- Task description:
Which lines in the listing below contain "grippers"? Copy each of them.

- Data section:
__________________________________________________
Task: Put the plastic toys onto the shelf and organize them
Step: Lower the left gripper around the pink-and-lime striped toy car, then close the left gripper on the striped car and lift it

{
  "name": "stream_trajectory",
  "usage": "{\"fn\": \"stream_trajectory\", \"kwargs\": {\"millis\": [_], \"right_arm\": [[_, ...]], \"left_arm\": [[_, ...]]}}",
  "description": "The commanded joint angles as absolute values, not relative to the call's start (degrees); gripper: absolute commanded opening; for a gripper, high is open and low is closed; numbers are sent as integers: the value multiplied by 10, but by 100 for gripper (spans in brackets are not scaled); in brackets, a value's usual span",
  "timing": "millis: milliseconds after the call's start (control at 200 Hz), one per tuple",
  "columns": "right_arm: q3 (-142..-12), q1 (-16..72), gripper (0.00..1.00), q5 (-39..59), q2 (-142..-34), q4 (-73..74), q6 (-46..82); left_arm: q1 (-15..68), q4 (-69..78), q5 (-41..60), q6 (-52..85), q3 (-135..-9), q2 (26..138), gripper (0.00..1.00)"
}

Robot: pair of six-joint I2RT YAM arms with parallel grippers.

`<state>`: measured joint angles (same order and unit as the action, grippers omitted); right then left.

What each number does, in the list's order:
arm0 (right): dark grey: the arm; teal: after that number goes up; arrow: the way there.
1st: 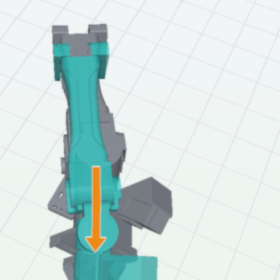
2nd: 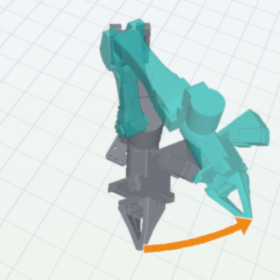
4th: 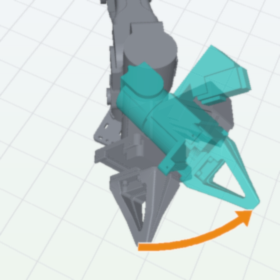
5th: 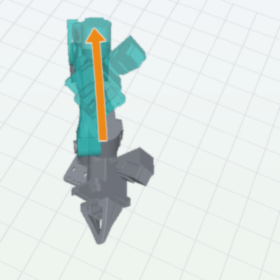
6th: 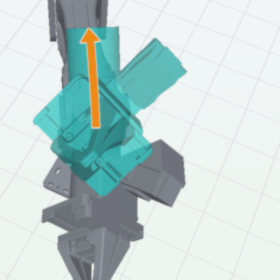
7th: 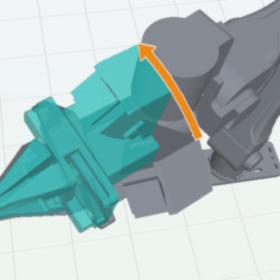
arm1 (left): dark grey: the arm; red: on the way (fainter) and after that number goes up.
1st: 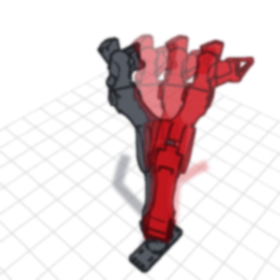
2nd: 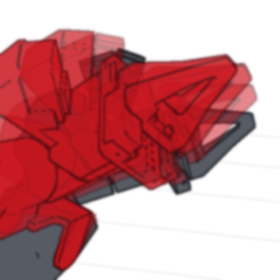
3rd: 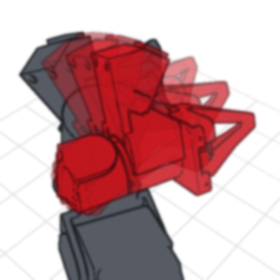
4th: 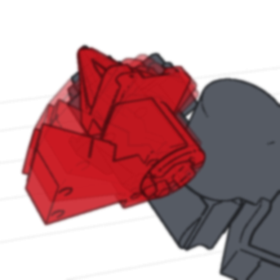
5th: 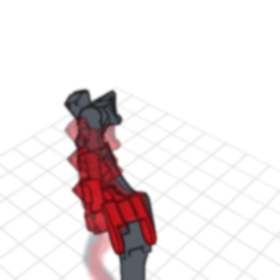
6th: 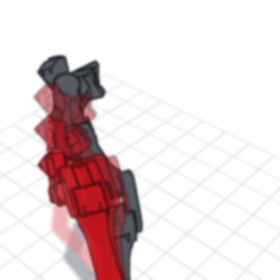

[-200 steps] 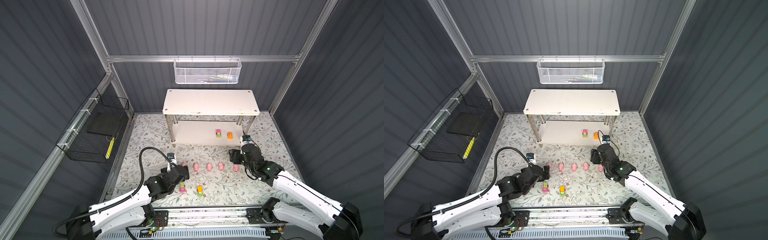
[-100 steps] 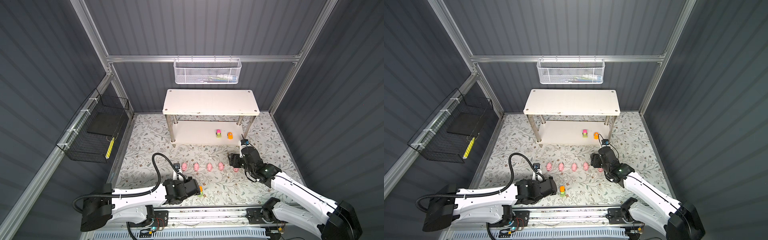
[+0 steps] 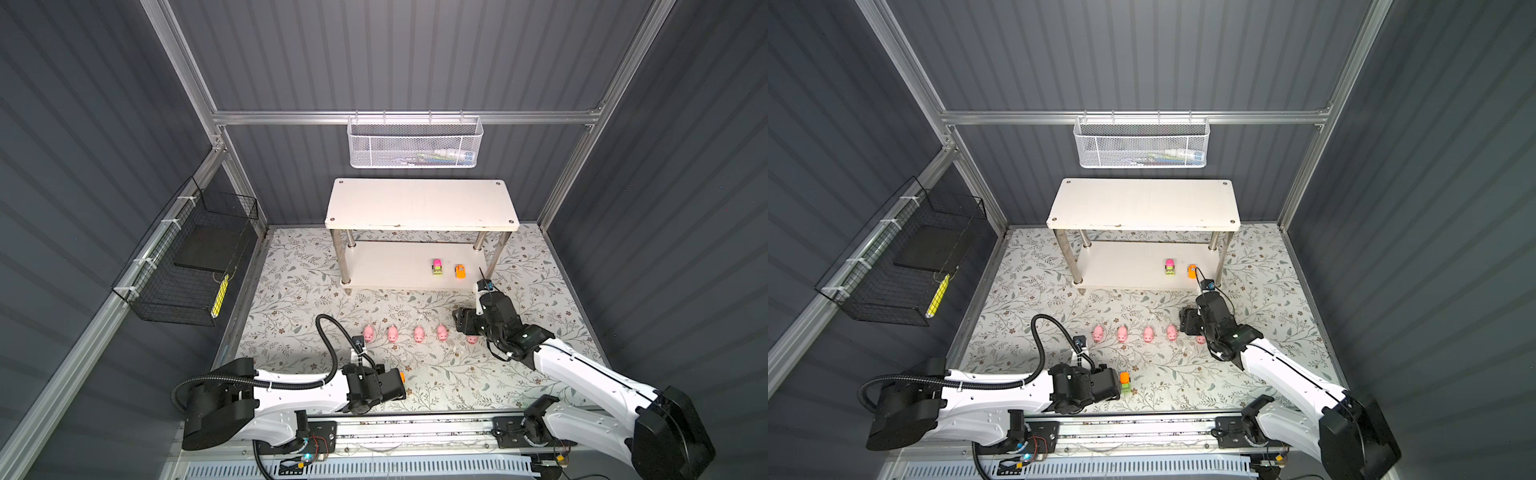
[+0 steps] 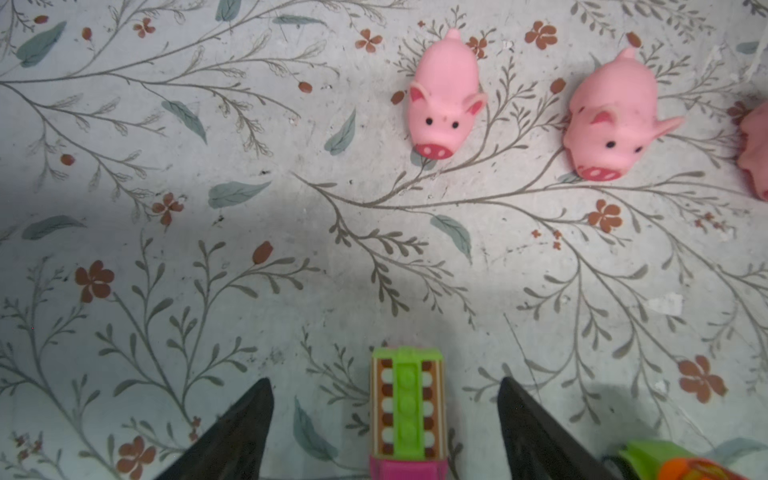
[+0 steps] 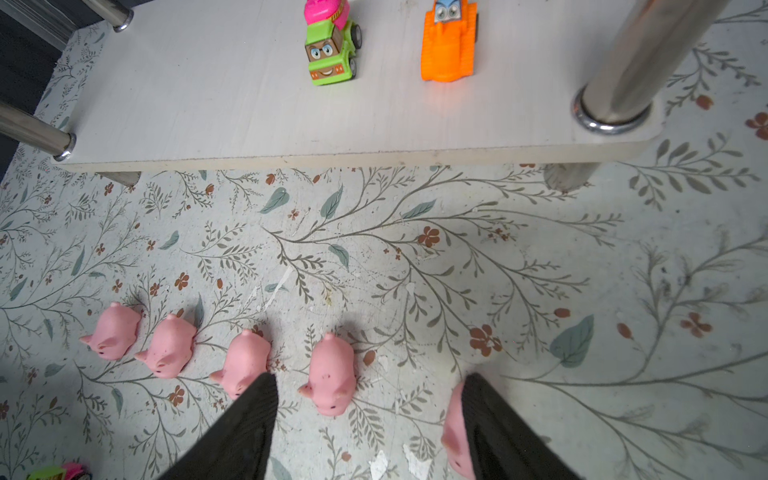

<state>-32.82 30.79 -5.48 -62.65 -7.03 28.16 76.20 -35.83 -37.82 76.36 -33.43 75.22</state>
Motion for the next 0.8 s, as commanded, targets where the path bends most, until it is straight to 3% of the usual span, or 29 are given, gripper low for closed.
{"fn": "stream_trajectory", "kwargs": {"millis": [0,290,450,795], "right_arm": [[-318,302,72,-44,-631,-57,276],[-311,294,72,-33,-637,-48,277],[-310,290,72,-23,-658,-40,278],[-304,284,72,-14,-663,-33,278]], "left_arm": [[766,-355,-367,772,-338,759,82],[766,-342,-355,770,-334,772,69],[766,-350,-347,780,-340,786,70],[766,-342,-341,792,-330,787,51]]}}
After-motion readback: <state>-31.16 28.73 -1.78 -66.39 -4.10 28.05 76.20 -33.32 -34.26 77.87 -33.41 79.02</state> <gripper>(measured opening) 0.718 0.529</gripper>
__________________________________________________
- Answer space:
Robot: pair of six-joint I2RT YAM arms with parallel grippers.
`<state>`: measured joint angles (same order and unit as the action, grippers omitted); right then left.

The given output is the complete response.